I tore myself away as Xavier only stared at me with pity. The sun had fully risen over the horizon and was blinding me with its brilliance. Just like you. I was so dazzled by you that it was too late to realize you’d burned me.
“Did you and Henri have a disagreement?” Xavier asked gently. He didn’t usually ask too many questions about our relationship. He seemed to just… know things.
“He said he’s leaving me for good,” I said quietly and dug my battered toes into the sand. The ground was damp, still with the chill of a dewy morning. The cold seeped in through my feet and climbed into my bones where it settled.
“It’s probably to protect you,” Xavier said, still in his soft, soothing voice. But it pissed me off that he immediately took your side.
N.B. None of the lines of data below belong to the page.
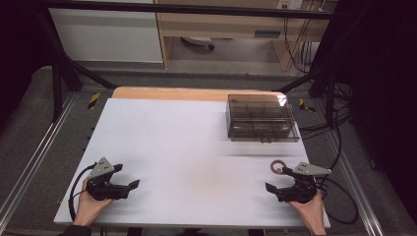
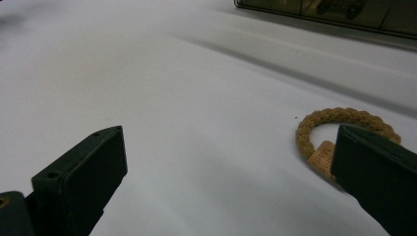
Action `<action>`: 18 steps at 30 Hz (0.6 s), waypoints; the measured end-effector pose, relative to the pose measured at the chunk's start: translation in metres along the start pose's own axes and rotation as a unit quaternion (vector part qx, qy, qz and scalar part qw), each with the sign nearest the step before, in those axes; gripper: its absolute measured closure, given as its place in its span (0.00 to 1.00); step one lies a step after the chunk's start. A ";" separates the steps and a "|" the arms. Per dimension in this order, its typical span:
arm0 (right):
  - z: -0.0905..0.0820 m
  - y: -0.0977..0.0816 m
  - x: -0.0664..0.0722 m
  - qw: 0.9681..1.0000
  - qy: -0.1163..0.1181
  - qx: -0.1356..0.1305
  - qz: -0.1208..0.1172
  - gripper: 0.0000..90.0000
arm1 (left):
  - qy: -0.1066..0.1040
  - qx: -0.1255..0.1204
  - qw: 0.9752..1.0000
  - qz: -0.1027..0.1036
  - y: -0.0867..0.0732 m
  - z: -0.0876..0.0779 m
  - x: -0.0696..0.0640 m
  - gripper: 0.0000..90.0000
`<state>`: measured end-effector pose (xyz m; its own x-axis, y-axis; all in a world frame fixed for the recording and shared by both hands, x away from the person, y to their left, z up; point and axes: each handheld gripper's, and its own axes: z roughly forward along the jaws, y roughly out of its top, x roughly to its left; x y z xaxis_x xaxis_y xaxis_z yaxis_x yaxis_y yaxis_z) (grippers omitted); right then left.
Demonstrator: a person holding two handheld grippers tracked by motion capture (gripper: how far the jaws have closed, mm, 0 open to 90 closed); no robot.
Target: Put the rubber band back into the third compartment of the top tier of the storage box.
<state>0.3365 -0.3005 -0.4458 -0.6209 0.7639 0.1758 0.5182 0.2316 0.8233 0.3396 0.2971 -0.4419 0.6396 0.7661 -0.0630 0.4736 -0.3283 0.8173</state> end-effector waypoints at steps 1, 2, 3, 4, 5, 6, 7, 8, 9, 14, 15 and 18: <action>0.001 0.001 -0.001 1.000 -0.002 0.001 -0.001 0.01 | -0.001 0.000 1.000 -0.002 0.000 0.000 0.000 0.08; 0.001 0.002 -0.001 1.000 -0.002 0.000 0.004 0.01 | -0.001 -0.001 1.000 -0.003 0.000 0.000 0.000 0.08; 0.001 0.003 -0.002 1.000 -0.002 0.000 0.002 0.01 | -0.001 -0.003 1.000 -0.004 0.000 0.000 0.000 0.08; 0.001 0.003 -0.002 1.000 -0.002 0.000 0.002 0.01 | -0.001 -0.003 1.000 -0.004 0.001 0.000 0.000 0.08; 0.002 0.004 -0.002 1.000 -0.005 0.002 0.003 0.01 | -0.002 -0.002 1.000 -0.004 0.000 0.000 0.000 0.08; 0.002 0.004 -0.002 1.000 -0.005 0.002 0.003 0.01 | -0.002 -0.002 1.000 -0.004 0.000 0.000 0.000 0.08; 0.002 0.005 -0.004 1.000 -0.008 0.001 0.002 0.01 | -0.002 -0.001 1.000 -0.004 0.000 0.000 0.000 0.08; 0.001 0.006 -0.004 1.000 -0.011 0.002 0.003 0.01 | -0.002 -0.002 1.000 -0.006 0.000 0.000 -0.001 0.08; 0.001 0.007 -0.004 1.000 -0.012 0.003 0.006 0.01 | -0.002 -0.002 1.000 -0.006 0.000 0.000 -0.001 0.08; 0.003 0.009 -0.004 1.000 -0.024 0.011 0.008 0.02 | -0.004 -0.001 1.000 -0.007 0.000 0.001 -0.001 0.08; 0.003 0.009 -0.004 1.000 -0.025 0.010 0.008 0.02 | -0.003 0.000 1.000 -0.007 0.000 0.000 -0.001 0.08; 0.004 0.011 -0.005 0.999 -0.029 0.011 0.009 0.02 | -0.002 -0.002 1.000 -0.009 0.000 0.000 -0.001 0.08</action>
<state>0.3479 -0.2995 -0.4401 -0.5760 0.8020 0.1579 0.5418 0.2300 0.8084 0.3393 0.2967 -0.4416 0.6339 0.7692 -0.0800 0.4820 -0.3121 0.8187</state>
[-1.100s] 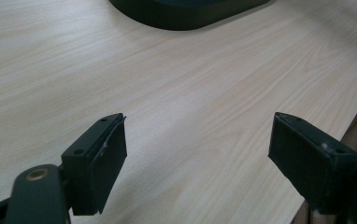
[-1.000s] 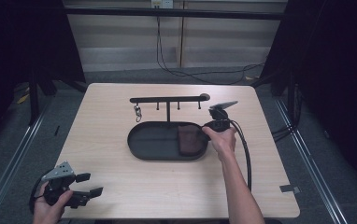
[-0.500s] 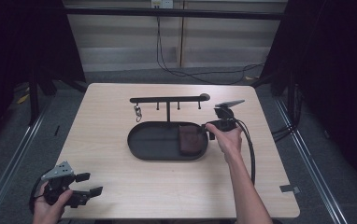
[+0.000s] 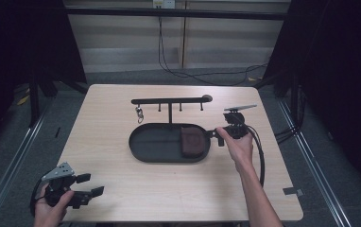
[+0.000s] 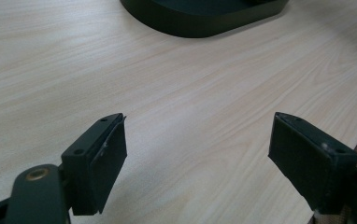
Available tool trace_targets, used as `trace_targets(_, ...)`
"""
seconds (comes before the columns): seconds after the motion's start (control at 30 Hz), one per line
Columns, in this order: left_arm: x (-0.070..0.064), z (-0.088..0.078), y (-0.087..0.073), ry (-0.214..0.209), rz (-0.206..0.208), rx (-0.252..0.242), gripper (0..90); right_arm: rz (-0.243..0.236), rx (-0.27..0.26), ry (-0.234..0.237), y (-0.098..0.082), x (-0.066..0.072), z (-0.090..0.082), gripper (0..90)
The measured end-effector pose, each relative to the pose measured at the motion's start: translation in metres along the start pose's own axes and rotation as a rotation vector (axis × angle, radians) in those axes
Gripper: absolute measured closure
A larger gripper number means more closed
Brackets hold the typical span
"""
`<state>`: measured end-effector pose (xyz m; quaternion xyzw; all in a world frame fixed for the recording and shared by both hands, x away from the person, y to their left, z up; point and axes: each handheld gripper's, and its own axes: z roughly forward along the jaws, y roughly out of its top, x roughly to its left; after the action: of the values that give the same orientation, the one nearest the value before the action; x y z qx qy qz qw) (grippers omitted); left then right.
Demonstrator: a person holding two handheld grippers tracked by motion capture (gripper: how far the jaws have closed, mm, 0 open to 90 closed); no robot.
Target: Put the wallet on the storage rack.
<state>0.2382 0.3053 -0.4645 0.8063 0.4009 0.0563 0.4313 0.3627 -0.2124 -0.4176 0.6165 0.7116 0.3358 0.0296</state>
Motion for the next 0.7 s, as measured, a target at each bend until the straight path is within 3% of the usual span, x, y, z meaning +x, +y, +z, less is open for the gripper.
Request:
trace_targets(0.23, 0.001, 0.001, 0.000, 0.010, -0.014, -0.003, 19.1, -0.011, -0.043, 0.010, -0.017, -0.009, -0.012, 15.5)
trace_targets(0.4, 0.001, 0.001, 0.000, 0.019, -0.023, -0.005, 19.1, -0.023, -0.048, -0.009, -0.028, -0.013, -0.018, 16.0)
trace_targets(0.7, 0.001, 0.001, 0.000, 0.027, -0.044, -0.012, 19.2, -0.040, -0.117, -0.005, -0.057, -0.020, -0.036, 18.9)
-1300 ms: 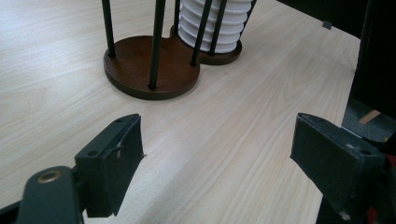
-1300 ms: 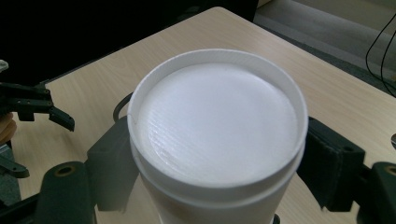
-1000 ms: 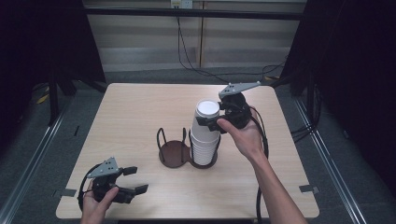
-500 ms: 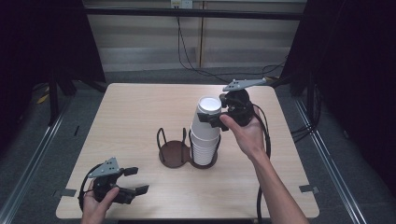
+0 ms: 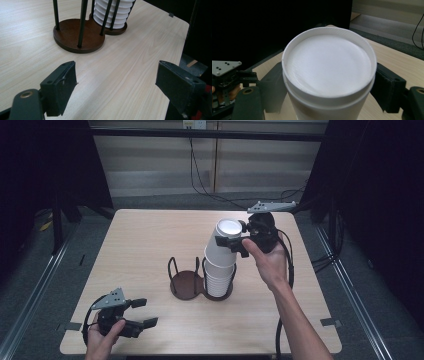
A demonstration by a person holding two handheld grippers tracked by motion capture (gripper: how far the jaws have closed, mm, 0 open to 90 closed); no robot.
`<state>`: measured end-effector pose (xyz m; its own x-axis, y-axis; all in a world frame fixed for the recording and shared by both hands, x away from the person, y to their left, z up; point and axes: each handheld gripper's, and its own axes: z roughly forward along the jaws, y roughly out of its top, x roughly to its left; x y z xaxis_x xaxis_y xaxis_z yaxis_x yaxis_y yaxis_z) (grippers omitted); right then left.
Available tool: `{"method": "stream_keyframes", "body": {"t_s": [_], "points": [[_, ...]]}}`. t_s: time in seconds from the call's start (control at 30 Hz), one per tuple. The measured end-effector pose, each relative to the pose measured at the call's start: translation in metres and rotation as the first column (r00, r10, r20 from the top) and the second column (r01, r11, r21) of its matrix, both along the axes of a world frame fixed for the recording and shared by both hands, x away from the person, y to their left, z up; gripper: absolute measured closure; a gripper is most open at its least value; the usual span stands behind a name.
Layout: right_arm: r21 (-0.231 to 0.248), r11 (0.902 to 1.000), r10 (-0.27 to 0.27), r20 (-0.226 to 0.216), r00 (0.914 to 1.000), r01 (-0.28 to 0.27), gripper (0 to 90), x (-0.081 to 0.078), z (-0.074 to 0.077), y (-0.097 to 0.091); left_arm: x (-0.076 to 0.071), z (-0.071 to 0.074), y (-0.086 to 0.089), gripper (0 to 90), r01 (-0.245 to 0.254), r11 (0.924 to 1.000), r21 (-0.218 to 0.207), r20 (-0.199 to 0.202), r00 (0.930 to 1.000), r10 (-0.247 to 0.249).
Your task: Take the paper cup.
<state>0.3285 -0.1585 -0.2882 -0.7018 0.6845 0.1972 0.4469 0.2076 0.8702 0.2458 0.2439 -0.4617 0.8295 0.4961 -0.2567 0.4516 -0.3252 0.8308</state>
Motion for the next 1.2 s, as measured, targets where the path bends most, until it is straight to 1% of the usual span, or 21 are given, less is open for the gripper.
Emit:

“Yeah, well, demons know best, don’t they?” I said scornfully and rubbed at my still-dripping eyes.
“Sometimes they do, Orlando. It’s going to hurt for a while,” Xavier said with the experience of a man who’d lived through this kind of pain, “but you need to be even more vigilant than ever about the choices you make right now. These decisions will have consequences that will last your entire lifetime and maybe even beyond.”
That’s one thing you and Xavier were both good at, speaking to me in riddles like fucking Yoda. A lot of lectures and not a lot of listening. Even though my anger was misplaced, Xavier was kind of being a condescending ass.
“Yeah, well.” I stood and brushed the sand off my pants. “I guess this is our breakup as well.”
Xavier glanced up at me while shielding his eyes from the sun. I knew I wasn’t looking at you right then, but damn if it wasn’t painful all the same.
“I hope you won’t discard our friendship so easily,” Xavier said. “I’ve enjoyed getting to know you. I would miss you terribly.”
“We’ll still be friends, Xavier,” I said tiredly. I was at the end of my rope. After the week we’d had—between all of the fucking and fighting—my body and mind were completely tapped out. “It’s just that every time I look at you, I see him.”
Xavier nodded and stood to kiss my cheek goodbye. “Keep your key. You’re welcome in my home any time. And I’d love for you to drop in for dinner. Someone has to make sure you’re eating.”
I clapped him on the back but avoided looking at his face, because I didn’t want to cry anymore. I guess I should be grateful that in our breakup, I got to keep all of our friends.
The first fewweeks felt like a cliché of a bad breakup montage, where I ate too much junk food, cried until there was snot dripping down my face, and unless it was for work, barely showered or got out of bed. Bruno was a good friend to me during that time. We watched a lot of trash TV. The porn always made me sad because it looked so fake and put-on, and I knew now what sex was supposed to be like. You’d shown me the truth of what two bodies could do for each other, and I knew I’d never find another lover like you in my lifetime.
Bruno, in his teasing-not-teasing way, offered more than once to blow me, if only to lift my spirits. It was a generous offer, but I was hurting too bad. I needed my best friend, not some easy rebound I could treat like shit and then discard later. I wasn’t going to use Bruno as a cum bucket.
It wasn’t very long after our breakup before I began calling for you. I tried holding out at first, because I didn’t want to give you the satisfaction of knowing just how much I missed you, but I soon realized I was only punishing myself.
My first attempt was only a whisper, your name murmured under my breath while lying in bed. Then it was a moan that escaped me by accident while I masturbated in the tub. A shout in frustration at the end of my run—it was Sunday that time. Sundays were always the hardest.